De son côté, Belkacem Bekka a été désigné pour diriger la représentation consulaire de Bordeaux. Fait notable, ces trois responsables occupaient déjà leurs fonctions depuis les 18, 30 et 31 mai 2026, soit plusieurs mois avant la parution officielle du décret.
Un réseau consulaire algérien enfin au complet en France
Grâce à ces désignations, l’Algérie finalise son maillage de 18 consulats généraux et consulats répartis en France. Ce déploiement représente la plus vaste présence consulaire du pays à l’étranger, justifiée par l’importance de la diaspora algérienne installée sur le sol français.
Dans la région parisienne, plusieurs antennes sont opérationnelles à Paris, Nanterre, Bobigny et Pontoise. Ce dispositif s’étend également à Bordeaux, Lyon, Marseille, Strasbourg et Montpellier, couvrant ainsi les principaux bassins de population.
D’autres villes accueillent aussi des représentations diplomatiques : Grenoble, Lille, Saint-Étienne, Toulouse, Metz, Nantes, Besançon et Nice. Cette couverture territoriale vise à faciliter les démarches administratives des ressortissants dispersés sur l’ensemble du pays.
Une proximité pensée pour la diaspora
La densité de ce réseau répond à un besoin concret des communautés algériennes établies en France. Chaque consulat gère l’état civil, les documents d’identité et les procédures liées à la nationalité. La répartition géographique cherche à réduire les distances entre les usagers et les services.
Des affectations après une crise consulaire prolongée
L’entrée en fonction de huit consuls algériens avait été suspendue par les autorités françaises durant la phase de crispation entre les deux États.

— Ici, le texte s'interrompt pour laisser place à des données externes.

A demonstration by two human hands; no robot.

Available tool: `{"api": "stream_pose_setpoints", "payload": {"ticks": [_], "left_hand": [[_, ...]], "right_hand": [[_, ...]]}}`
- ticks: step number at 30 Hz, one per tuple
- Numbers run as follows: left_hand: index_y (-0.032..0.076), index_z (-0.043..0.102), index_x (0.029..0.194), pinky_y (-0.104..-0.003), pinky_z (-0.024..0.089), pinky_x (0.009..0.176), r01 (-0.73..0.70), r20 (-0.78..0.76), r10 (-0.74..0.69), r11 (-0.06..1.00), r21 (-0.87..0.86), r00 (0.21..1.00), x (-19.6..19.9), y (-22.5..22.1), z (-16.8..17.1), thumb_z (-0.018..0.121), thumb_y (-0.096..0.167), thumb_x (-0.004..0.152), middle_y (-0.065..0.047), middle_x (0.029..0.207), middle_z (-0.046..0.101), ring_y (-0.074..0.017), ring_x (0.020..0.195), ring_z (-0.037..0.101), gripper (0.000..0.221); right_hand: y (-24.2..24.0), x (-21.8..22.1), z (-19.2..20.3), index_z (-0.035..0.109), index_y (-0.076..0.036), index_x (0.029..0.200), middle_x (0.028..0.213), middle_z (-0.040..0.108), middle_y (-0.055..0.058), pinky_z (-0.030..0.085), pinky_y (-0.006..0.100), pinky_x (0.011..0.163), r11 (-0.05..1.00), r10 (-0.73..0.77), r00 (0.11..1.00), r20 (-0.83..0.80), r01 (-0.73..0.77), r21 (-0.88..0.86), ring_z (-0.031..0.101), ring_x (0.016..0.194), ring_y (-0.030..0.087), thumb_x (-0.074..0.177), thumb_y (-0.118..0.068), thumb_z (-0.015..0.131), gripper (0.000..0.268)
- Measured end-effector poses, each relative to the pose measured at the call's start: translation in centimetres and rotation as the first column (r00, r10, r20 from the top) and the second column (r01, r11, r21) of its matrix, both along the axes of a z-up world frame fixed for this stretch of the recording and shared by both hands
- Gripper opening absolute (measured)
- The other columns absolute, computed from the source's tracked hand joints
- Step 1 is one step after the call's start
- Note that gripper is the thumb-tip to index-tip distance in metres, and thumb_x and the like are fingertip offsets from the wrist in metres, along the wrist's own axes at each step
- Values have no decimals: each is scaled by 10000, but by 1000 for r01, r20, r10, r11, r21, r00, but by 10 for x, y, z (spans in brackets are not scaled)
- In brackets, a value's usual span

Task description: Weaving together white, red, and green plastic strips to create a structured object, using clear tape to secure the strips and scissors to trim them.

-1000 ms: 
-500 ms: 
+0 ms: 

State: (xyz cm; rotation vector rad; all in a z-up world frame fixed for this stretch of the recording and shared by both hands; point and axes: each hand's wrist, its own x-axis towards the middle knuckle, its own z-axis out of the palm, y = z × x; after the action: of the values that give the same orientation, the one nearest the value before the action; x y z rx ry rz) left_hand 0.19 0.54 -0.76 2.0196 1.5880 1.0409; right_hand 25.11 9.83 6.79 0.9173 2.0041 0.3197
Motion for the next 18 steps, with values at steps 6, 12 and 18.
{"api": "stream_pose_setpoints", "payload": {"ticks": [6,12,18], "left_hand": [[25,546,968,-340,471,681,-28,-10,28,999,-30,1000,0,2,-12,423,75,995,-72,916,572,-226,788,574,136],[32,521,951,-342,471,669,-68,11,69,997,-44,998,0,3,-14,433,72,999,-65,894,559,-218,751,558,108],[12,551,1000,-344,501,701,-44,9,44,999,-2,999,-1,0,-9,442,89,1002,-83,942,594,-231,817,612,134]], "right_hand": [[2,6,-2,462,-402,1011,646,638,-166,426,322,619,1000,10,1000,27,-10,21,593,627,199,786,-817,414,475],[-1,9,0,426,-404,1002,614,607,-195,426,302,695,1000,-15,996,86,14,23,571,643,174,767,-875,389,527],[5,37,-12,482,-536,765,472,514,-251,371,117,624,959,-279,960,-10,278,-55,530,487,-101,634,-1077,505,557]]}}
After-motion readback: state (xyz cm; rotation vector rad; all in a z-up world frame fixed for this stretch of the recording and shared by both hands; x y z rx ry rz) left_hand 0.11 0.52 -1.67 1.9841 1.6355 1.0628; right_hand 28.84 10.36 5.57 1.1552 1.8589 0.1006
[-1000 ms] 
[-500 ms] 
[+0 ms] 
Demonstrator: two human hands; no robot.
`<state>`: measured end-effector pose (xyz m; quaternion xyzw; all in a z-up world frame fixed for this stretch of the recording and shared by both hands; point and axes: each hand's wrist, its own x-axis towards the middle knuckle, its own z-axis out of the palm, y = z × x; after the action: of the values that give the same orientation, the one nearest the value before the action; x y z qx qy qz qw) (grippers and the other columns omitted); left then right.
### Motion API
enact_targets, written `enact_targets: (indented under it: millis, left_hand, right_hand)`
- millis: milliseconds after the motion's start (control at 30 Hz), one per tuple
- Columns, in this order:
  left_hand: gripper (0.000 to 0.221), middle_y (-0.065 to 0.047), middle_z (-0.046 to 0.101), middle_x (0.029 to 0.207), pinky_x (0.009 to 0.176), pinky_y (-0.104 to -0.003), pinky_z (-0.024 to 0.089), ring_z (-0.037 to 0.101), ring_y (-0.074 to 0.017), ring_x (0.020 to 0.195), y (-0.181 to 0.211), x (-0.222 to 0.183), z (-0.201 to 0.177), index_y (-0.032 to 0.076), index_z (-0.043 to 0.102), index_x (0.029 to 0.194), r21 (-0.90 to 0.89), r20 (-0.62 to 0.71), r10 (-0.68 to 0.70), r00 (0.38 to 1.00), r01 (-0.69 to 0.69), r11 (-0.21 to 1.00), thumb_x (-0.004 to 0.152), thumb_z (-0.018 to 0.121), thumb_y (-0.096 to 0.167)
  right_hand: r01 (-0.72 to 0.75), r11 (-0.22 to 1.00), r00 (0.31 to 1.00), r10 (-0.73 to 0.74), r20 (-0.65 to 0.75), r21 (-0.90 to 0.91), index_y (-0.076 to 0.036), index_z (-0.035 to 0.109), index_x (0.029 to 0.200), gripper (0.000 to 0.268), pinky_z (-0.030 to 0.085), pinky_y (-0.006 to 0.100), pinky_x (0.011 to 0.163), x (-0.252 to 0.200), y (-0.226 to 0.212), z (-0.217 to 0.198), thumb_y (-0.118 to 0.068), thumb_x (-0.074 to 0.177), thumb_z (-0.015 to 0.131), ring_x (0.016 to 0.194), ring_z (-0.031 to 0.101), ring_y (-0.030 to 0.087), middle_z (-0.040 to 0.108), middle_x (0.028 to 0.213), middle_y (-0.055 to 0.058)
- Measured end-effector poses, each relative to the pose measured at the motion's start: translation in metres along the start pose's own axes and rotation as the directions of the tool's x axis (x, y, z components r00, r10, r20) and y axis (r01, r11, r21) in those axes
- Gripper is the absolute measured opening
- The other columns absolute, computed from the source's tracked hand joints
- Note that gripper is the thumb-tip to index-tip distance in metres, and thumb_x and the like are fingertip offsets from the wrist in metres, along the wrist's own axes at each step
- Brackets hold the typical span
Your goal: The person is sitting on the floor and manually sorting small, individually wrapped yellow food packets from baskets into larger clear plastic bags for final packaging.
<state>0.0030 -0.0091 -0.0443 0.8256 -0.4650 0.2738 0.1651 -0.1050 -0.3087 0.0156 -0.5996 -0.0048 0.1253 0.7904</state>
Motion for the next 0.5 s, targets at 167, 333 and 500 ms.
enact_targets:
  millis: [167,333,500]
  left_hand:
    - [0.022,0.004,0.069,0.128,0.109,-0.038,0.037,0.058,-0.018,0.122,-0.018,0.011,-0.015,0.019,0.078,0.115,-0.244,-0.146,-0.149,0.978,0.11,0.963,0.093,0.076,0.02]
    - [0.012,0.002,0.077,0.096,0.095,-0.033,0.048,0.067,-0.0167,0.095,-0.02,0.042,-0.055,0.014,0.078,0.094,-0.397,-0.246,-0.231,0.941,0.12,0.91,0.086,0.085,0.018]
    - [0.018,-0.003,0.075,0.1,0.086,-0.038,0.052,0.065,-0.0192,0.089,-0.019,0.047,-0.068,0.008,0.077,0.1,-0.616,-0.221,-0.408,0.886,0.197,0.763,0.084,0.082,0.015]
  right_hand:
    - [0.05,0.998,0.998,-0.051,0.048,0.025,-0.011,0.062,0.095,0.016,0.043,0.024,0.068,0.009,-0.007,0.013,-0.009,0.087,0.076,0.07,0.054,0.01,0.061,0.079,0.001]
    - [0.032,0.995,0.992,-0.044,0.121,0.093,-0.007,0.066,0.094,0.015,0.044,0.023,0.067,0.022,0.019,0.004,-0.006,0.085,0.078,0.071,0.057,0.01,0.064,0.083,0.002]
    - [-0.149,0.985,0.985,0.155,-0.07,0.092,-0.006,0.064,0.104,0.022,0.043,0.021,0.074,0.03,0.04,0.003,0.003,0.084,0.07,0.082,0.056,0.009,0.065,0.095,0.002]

Ce blocage découlait directement de l’expulsion croisée d’agents diplomatiques survenue en avril 2025.
Cet épisode faisait lui-même suite à l’interpellation et à la détention d’un employé consulaire algérien à Paris. Les relations bilatérales avaient alors connu une dégradation notable, affectant le fonctionnement normal des services diplomatiques.
Quelques mois plus tôt, en mars 2026, trois autres consuls avaient rejoint les postes de Paris, Marseille et Strasbourg. Ces responsables provenaient d’autres représentations algériennes déjà implantées sur le territoire français, dans le cadre d’une réorganisation interne.
Une normalisation encore partielle
Malgré ces avancées, la situation diplomatique demeure incomplète. Le poste d’ambassadeur algérien à Paris reste vacant à ce jour. Le président Abdelmadjid Tebboune avait décidé de rappeler son représentant le 31 juillet 2024.
Cette décision faisait suite au positionnement d’Emmanuel Macron concernant le dossier du Sahara occidental. À l’inverse, l’ambassadeur français a, lui, retrouvé son poste à Alger dès le mois de mai 2026.
L’arrivée de ces consuls algériens marque une étape vers l’apaisement des relations franco-algériennes, sans pour autant les rétablir totalement. La question de la représentation au plus haut niveau reste en suspens. Les prochains mois indiqueront si cette dynamique consulaire ouvre la voie à une reprise diplomatique complète.